One of the ways to solve the problem of transferring large files over the network is to divide the files into blocks of a specified size for batch transfer. This article will show you how to use the tar tool and the split command on Linux to create an archive file and split it into smaller pieces for slow network environments.
First understand the syntax of tar and split commands:
tar options archive-name files
split options file "prefix”
To split a tar file into 10MB files, first create an archive file:
tar -cvjf home.tar.bz2 /home/aaronkilik/Documents/*
Confirm archive file size:
ls -lh home.tar.bz2
Then use the split utility to split the home.Tar.bx2 archive into small chunks of 10MB each:
split -b 10M home.tar.bz2 "home.tar.bz2.part"
ls -lh home.tar.bz2.parta*
The above option -b is used to specify the size of each block, and "home.tar.bz2.part" is the prefix of each block file name created after the split.
If you want to split the ISO image file into multiple parts. Start by creating an archive of the Linux Mint ISO file:
tar -cvzf linux-mint-18.tar.gz linuxmint-18-cinnamon-64bit.iso
Then split the archive file into 200MB smaller files:
ls -lh linux-mint-18.tar.gz
split -b 200M linux-mint-18.tar.gz “ISO-archive.part”
ls -lh ISO-archive.parta*
If you want to split a large file into smaller files, you can pipe tar output to split:
tar -cvzf - wget/* | split -b 150M - "downloads-part"
Confirmation document:
ls -lh downloads-parta*
To check the split file, run the ls command to check whether the split file is correctly created:
ls -lh archive_name_part_*
The above command can list all split files and sizes.
If you want to merge tar files after splitting, you can use the cat command.

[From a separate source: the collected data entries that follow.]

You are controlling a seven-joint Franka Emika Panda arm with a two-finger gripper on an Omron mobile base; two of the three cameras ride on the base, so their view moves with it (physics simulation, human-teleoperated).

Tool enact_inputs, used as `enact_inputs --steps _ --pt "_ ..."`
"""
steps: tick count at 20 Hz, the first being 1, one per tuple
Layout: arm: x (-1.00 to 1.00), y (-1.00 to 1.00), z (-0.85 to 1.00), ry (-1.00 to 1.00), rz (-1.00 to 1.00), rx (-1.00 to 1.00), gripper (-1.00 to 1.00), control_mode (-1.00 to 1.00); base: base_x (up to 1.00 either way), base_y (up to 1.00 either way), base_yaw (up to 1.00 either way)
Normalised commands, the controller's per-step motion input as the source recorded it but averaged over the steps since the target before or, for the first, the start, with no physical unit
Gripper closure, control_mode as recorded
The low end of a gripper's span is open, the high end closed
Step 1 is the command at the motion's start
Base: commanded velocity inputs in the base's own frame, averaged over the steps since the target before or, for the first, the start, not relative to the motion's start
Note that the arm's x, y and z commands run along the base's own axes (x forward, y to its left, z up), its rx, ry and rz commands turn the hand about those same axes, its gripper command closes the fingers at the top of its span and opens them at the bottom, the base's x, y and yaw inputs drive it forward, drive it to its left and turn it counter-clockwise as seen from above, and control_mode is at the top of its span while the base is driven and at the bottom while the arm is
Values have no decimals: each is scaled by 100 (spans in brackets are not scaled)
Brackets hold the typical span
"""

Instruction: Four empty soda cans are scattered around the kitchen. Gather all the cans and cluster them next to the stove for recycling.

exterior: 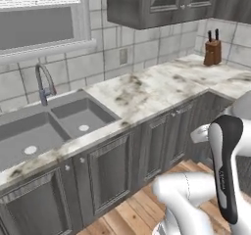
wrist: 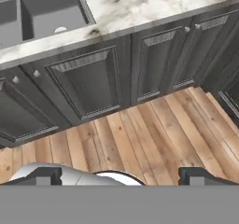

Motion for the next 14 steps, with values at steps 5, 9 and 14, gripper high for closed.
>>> enact_inputs --steps 5,9,14 --pt "0 0 0 0 0 0 -100 100 -15 90 36" --pt "0 0 0 0 0 0 -100 100 -6 96 34" --pt "0 0 0 0 0 0 -100 100 -10 87 32"
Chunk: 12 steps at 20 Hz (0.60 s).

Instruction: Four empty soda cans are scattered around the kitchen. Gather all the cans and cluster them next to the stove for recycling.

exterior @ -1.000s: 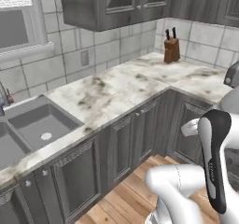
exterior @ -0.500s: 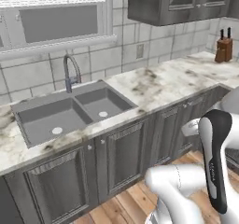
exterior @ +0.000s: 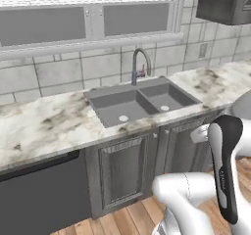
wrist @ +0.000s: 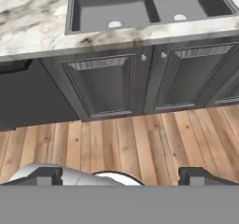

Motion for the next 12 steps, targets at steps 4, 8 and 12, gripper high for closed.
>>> enact_inputs --steps 4,8,12 --pt "0 0 0 0 0 0 -100 100 -8 90 31" --pt "0 0 0 0 0 0 -100 100 -1 76 33" --pt "0 0 0 0 0 0 -100 100 0 56 37"
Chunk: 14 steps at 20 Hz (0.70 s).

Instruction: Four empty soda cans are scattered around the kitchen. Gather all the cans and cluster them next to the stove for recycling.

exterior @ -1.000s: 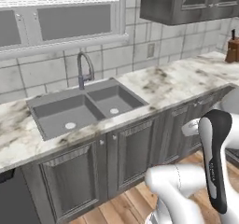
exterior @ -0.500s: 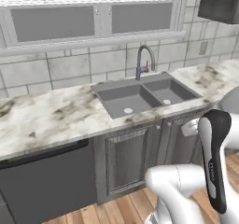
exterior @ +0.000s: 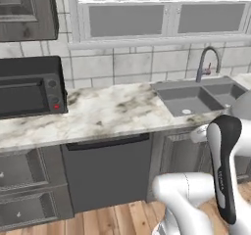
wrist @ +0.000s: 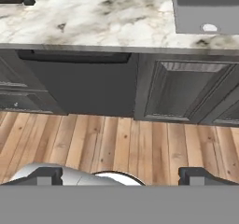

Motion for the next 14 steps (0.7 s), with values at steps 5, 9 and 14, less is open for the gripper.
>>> enact_inputs --steps 5,9,14 --pt "0 0 0 0 0 0 -100 100 0 54 37" --pt "0 0 0 0 0 0 -100 100 0 52 38" --pt "0 0 0 0 0 0 -100 100 10 51 39"
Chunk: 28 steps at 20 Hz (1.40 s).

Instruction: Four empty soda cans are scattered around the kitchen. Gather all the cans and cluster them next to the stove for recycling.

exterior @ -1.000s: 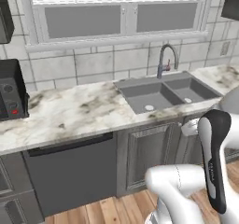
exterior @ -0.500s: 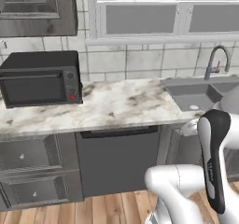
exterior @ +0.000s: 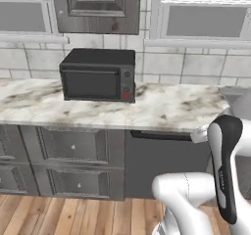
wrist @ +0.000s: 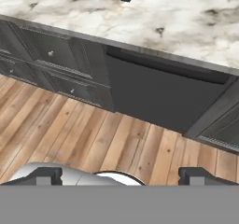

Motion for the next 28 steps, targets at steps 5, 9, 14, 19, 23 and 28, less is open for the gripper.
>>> enact_inputs --steps 5,9,14,19,23,28 --pt "0 0 0 0 0 0 -100 100 13 37 39" --pt "0 0 0 0 0 0 -100 100 9 34 39" --pt "0 0 0 0 0 0 -100 100 24 13 40" --pt "0 0 0 0 0 0 -100 100 42 11 40" --pt "0 0 0 0 0 0 -100 100 38 21 40" --pt "0 0 0 0 0 0 -100 100 24 29 37"
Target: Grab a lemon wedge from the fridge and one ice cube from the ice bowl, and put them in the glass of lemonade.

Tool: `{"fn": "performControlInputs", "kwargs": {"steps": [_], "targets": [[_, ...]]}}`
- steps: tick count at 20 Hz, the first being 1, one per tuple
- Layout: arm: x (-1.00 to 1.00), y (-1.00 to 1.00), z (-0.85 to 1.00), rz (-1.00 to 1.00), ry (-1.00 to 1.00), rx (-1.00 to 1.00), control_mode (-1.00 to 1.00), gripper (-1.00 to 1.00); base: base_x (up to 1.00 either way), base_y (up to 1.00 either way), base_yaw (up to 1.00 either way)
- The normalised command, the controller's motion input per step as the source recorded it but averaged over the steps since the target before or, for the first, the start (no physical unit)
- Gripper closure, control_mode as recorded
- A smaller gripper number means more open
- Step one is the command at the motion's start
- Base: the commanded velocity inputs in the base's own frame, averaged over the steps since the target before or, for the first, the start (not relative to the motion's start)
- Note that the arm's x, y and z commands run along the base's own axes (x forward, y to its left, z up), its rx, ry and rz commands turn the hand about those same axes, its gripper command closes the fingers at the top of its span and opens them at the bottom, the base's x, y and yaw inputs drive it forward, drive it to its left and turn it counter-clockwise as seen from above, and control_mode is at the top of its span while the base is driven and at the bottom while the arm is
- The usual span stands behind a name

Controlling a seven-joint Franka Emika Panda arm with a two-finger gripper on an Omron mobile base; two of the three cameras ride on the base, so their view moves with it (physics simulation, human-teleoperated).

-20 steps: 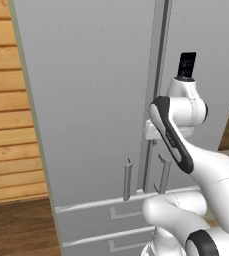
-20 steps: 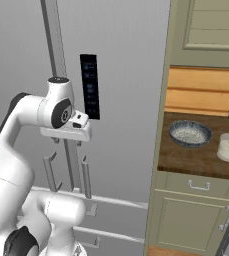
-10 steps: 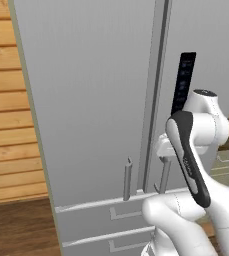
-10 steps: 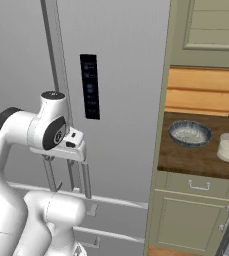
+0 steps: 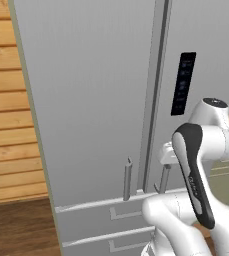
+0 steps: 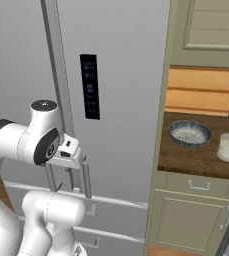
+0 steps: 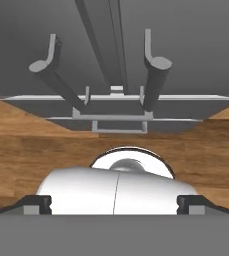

The Cat command is the most efficient and reliable way to perform merge operations:
cat home.tar.bz2.parta* >backup.tar.gz.joined
When you run the above command, you get all the small pieces you created earlier merged into the original tar archive file of the same size. To verify the integrity of the tar file, use the -tf option:
tar -tf archive_name.tar
A more reliable way is to calculate the original file and the reassembled file checksum, such as MD5 or SHA256, and compare whether it matches. Calculate the MD5 checksum of the original tar file:
md5sum original_archive.tar > original_md5.txt
Calculate the MD5 checksum of the reconstructed tar file:
md5sum archive_name.tar > rebuilt_md5.txt
Compare two MD5 checksum files:
diff original_md5.txt rebuilt_md5.txt
If the output is consistent, the reconstructed file is the same as the original file and is not damaged.
In addition to MD5, you can also use SHA256 or other ways to verify the integrity of the file:
sha256sum original_archive.tar > original_sha256.txt
sha256sum archive_name.tar > rebuilt_sha256.txt
diff original_sha256.txt rebuilt_sha256.txt
The checksum tool is usually in the coreutils package, which is pre-installed in most linux distributions. If the original file checksum is not available, you can at least compare the checksum of the tar file before and after splitting. For critical data, you are advised to check the checksum after splitting and combining the file.